Über die redet Jürgen Zimdars gern. Der „Sachgebietsleiter Information“ des Patentamts sitzt neben seinem Stehpult in einem alten Büro des Jahrhundertwendebaus an der Gitschiner Straße nördlich des Landwehrkanals in Kreuzberg. Hier residierte das Kaiserliche Patentamt von 1905 bis 1945 – seit 1949 ist hier nur noch eine Außenstelle des Deutschen Patentamts, das wegen der Kriegswirren und aus Angst vor den Sowjets in der zweigeteilten Stadt nach München umziehen musste. Rund 120.000 Patente würden jedes Jahr angemeldet, berichtet Zimdars: Im Schnitt wächst die Zahl der Anmeldungen pro Jahr um 5 bis 10 Prozent. So liegen derzeit rund 40 Millionen Patentschriften vor (jeweils zwei von jeder Anmeldung, geordnet nach Sachgebiet und laufender Nummer). Ein Mekka des Wissens, des Geschicks und der Kreativität.

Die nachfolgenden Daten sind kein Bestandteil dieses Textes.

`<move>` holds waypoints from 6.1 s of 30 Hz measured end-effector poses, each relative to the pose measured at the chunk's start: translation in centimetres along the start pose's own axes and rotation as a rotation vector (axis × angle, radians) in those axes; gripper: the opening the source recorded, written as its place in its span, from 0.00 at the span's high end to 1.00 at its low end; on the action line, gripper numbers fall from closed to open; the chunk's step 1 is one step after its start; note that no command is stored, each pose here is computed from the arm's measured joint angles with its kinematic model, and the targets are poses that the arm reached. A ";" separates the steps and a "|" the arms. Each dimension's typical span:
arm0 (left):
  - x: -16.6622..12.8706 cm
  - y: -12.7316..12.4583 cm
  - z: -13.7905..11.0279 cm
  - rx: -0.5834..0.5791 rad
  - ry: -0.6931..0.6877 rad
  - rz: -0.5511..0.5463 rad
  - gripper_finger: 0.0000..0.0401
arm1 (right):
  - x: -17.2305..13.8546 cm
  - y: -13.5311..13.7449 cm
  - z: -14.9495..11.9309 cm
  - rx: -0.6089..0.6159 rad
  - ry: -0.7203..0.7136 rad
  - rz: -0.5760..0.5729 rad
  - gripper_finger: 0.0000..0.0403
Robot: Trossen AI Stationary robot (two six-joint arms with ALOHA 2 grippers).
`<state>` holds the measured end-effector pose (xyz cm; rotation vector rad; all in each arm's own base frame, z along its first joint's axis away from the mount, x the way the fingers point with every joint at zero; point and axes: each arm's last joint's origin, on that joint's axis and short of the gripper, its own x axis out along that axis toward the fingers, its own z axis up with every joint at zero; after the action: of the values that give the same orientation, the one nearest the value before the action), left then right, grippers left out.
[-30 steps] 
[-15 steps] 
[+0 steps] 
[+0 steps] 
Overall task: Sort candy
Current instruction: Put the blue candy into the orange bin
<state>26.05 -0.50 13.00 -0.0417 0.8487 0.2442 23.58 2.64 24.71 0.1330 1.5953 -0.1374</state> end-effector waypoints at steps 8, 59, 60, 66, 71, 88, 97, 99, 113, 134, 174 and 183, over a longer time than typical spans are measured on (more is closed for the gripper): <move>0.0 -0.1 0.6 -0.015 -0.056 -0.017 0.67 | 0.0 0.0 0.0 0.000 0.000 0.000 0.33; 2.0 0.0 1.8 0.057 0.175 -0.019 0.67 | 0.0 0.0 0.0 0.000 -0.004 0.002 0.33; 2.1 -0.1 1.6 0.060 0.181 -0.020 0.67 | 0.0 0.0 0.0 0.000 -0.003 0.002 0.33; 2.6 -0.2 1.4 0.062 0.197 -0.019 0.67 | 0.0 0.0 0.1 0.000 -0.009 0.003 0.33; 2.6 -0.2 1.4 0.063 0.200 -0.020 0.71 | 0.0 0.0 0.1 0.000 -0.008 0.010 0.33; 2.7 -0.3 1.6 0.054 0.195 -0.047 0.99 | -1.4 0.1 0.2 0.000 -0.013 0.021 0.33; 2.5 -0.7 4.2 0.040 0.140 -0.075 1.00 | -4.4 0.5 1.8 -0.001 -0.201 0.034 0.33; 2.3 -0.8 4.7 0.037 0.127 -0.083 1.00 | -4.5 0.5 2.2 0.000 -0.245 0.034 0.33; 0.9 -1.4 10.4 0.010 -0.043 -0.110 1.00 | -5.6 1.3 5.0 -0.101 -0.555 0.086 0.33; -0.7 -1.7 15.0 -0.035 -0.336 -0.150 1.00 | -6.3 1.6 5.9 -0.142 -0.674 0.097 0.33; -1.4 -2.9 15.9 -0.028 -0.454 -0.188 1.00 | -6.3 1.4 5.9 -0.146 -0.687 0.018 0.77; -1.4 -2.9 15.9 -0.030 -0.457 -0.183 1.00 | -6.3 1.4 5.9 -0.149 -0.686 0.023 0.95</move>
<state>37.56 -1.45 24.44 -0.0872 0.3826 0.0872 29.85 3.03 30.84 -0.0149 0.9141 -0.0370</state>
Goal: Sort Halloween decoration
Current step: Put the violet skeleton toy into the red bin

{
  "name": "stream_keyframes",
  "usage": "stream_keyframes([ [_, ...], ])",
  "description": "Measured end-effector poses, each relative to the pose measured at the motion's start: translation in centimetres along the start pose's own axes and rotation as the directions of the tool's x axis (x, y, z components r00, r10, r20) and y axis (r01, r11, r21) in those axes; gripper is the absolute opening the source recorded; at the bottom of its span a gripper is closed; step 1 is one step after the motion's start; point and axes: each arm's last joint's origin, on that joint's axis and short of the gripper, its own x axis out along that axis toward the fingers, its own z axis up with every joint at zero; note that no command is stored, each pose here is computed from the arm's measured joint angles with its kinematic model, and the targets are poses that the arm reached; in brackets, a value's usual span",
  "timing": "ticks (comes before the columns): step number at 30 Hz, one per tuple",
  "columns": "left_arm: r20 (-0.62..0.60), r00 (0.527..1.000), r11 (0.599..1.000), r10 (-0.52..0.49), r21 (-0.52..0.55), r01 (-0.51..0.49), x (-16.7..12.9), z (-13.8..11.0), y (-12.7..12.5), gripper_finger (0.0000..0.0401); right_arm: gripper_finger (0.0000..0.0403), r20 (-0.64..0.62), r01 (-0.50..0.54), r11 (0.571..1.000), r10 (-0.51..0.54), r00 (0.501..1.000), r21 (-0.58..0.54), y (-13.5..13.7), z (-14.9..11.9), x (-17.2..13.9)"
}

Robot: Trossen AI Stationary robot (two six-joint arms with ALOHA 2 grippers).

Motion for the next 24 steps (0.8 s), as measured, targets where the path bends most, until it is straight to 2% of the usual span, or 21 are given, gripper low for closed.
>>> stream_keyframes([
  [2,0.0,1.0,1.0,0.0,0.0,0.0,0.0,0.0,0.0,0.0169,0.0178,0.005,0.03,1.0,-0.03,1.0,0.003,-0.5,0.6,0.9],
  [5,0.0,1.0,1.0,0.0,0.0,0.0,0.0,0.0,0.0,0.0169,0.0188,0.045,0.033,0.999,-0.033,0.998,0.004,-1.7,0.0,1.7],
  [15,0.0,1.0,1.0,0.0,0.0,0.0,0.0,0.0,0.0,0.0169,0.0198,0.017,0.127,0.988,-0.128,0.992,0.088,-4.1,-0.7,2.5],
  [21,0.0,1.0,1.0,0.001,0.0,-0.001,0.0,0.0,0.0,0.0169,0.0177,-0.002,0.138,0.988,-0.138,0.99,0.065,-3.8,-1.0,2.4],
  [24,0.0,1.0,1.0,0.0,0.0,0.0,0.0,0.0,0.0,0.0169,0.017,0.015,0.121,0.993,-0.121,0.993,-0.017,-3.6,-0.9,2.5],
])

„Jeder Mensch ist ein potenzieller Erfinder“, sagt Zimdars, denn „erfunden wird, weil jemand ein Problem hat“. So erfand Karl Linde die „Kälteerzeugungsmaschine“ und Thomas Alva Edison die „Sprechmaschine“ – beides Anmeldungen aus dem Gründungsjahr 1877. Zwölf Jahre später erhielt C. R. Viehofer das Patent auf den Reißverschluss, Artur Fischer 1956 seine Patentschrift für den Dübel. „Ein riesiger Wissenschatz“ sind allein die archivierten Anmeldungen zum Patent, erklärt Zimdars. Denn rund 90 Prozent von ihnen würden nie industriell umgesetzt.

Aus gutem Grund: Denn braucht die Menschheit wirklich die „elektrische Weckvorrichtung, welche nur bei Aussicht auf gutes Wetter weckt“? Ist es verwunderlich, dass sich kein Unternehmer fand, der investieren wollte in die „Weckvorrichtung, bei welcher der zu weckenden Person die Bettdecke durch ein mittels einer Weckuhr ausgelöstes Federwerk entzogen wird“? Und wer außer dem Erfinder selber ließ sich begeistern von der „Staubabsaugevorrichtung“, die durch das Geschaukel von Opas Lehnstuhl angetrieben wurde?

Zimdars warnt davor, solche kuriosen Erfindungen als Skurrilitäten abzutun: Was uns heute lustig vorkomme, hätten viele damals lediglich als originell empfunden – und umgekehrt. Zudem „beruht vieles, was für uns heute wichtig ist, auf den so genannten kuriosen Erfindungen“ von damals: Es gebe da eine „enge Verbindung“. Durch Patente geschützt werden könnten alle technischen Erfindungen, „die weltweit neu sind, auf einer erfinderischen Tätigkeit beruhen und gewerblich anwendbar sind“, heißt es im Patentrecht. Kein Kriterium sei, ob keiner die Erfindung nutze und sie voraussichtlich keinen wirtschaftlichen Nutzen habe, erklärt Zimdars.

Wohlan denn, erfindet! Neben den Japanern und den US-Amerikanern sind die Deutschen seit 125 Jahren die weltweit mit Abstand fleißigsten Erfinder – eine zukunftsweisende Tradition: Denn wer weiß schon, was aus seiner Erfindung aufgrund der Kreativität eines anderen eines Tages wird, sagt Zimdars: „Für alle Erfindungen gibt es meist viele Erfinder.“ Adenauers Brausekopf ist nur ein Anfang.